Murrow v. Powell

205 P.2d 1193, 167 Kan. 283, 1949 Kan. LEXIS 297
CourtSupreme Court of Kansas
DecidedMay 7, 1949
DocketNo. 37,560
StatusPublished
Cited by11 cases

This text of 205 P.2d 1193 (Murrow v. Powell) is published on Counsel Stack Legal Research, covering Supreme Court of Kansas primary law. Counsel Stack provides free access to over 12 million legal documents including statutes, case law, regulations, and constitutions.

Bluebook
Murrow v. Powell, 205 P.2d 1193, 167 Kan. 283, 1949 Kan. LEXIS 297 (kan 1949).

Opinion

The opinion of the court was delivered by

Wedell, J.:

The primary question involved in this case is whether an appeal lies to the district court from the judgment of the juvenile court that a child under the age of sixteen years was not dependent and neglected.

Parties to the juvenile court proceedings were Grace B. Murrow, who filed the petition to have the child declared dependent and neglected, Paul M. Powell and Alletta Powell, father and mother of the child, and Richard A. Carpenter, the guardian ad'litem for the child, appointed by the juvenile court for the purpose of the hearing.

The petitioner and father appealed to the district court from the judgment previously mentioned. The latter court sustained motions of the other two parties, the mother and the guardian ad litem, to dismiss the appeal on the ground an appeal did not lie from the judgment.

In view of the narrow limits of the appeal it is unnecessary to state the facts upon which the juvenile court reached its conclusion. However, in view of some contentions of appellants a few facts will be stated.

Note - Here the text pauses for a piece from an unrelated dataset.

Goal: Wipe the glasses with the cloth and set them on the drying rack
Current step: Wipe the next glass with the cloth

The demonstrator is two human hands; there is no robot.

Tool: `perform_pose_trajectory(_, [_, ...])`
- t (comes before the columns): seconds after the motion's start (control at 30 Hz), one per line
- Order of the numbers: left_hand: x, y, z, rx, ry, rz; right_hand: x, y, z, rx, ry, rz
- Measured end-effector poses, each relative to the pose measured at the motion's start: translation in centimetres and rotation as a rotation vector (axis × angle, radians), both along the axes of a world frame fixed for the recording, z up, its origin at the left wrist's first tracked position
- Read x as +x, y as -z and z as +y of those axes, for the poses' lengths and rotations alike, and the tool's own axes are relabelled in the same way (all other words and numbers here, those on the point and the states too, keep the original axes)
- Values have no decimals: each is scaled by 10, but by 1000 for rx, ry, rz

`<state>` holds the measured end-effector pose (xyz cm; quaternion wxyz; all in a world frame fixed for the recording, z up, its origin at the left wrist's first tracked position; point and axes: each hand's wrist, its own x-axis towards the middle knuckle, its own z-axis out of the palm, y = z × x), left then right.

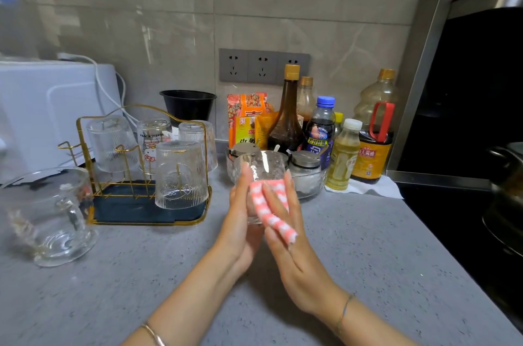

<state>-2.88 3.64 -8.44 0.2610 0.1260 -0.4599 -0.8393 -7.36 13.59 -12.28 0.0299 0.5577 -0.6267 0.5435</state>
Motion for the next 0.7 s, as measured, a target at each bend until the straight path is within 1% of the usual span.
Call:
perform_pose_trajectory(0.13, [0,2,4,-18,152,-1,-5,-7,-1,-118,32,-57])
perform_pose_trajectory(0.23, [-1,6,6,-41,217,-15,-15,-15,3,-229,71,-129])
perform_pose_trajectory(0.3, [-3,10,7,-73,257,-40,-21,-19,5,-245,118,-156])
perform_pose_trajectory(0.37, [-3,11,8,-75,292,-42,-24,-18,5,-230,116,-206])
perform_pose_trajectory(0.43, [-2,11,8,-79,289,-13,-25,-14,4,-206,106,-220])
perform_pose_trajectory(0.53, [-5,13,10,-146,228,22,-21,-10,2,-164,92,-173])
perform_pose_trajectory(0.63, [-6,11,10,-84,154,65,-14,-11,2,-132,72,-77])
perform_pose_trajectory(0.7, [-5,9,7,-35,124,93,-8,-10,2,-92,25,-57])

The child previously had been placed in the care, custody and [285]*285control of the mother at the conclusion of a divorce action in the district court of Shawnee county. That order of custody has not been changed. Only the order relative to the amount of support for the child has been modified by that district court. It is conceded the father is complying fully with that order. By reason of circumstances pleaded and disclosed by the evidence, which are not involved in the sole issue presented by the instant appeal, the child resided in the home of a friend of the mother in Cherryvale, Kan. That person is being paid for her services. Upon a consideration of all the facts presented the juvenile court concluded the child was not dependent and neglected.

The pertinent portion of the juvenile code statute pertaining to appeals from that court to the district court is found in G. S. 1935, 38-412 and reads:

“An appeal shall be allowed to the district court by any child from the final order of commitment made by the juvenile court, and may be demanded on the part of the child by its parent, guardian, or custodian, or by any relation of such child within the third degree of kinship.” (Our italics.)

Appellants argue the statute permits an appeal on the part of the child by its parent and that the father, therefore, had a right of appeal. The statute does permit an appeal by the father, but from what? From a final order of commitment. There was no final order of commitment of the child in this case. The child previously had been committed to the care, custody and control of the mother by the district court of Shawnee county in the divorce action. The juvenile court did not disturb that custody order in any manner. In fact, it made no order concerning the commitment of the child to any one. It merely concluded the child was not dependent and neglected. No order was, therefore, made from which the statute pertaining to the specific matter now under consideration grants a right of appeal.

An appeal does not lie as a matter of right. The right is statutory. It may be limited to a particular class of cases as the legislature in its wisdom directs or it may be entirely withdrawn. This subject was rather recently considered in Evans v. George, 162 Kan. 614, 178 P. 2d 687, and in City of Hutchinson v. Wagoner, 163 Kan. 735, 186 P. 2d 243. Many of our previous cases were there reviewed. We do not deem it necessary to restate the facts in those various cases. In the Hutchinson case it was held:

“District courts have such jurisdiction in their respective districts as is provided by law. (Constitution, art. 3, § 6.)
[286]*286“The right to an appeal is neither a vested nor a constitutional right. It is purely statutory, and may be limited by the legislature to any class of cases or in any manner, or may be entirely withdrawn.
“It is the province of the legislature to determine the orders or judgments from which an appeal will lie and to designate the court to which such appeal shall be taken.” (Syl. ¶¶ 1, 2, 3.)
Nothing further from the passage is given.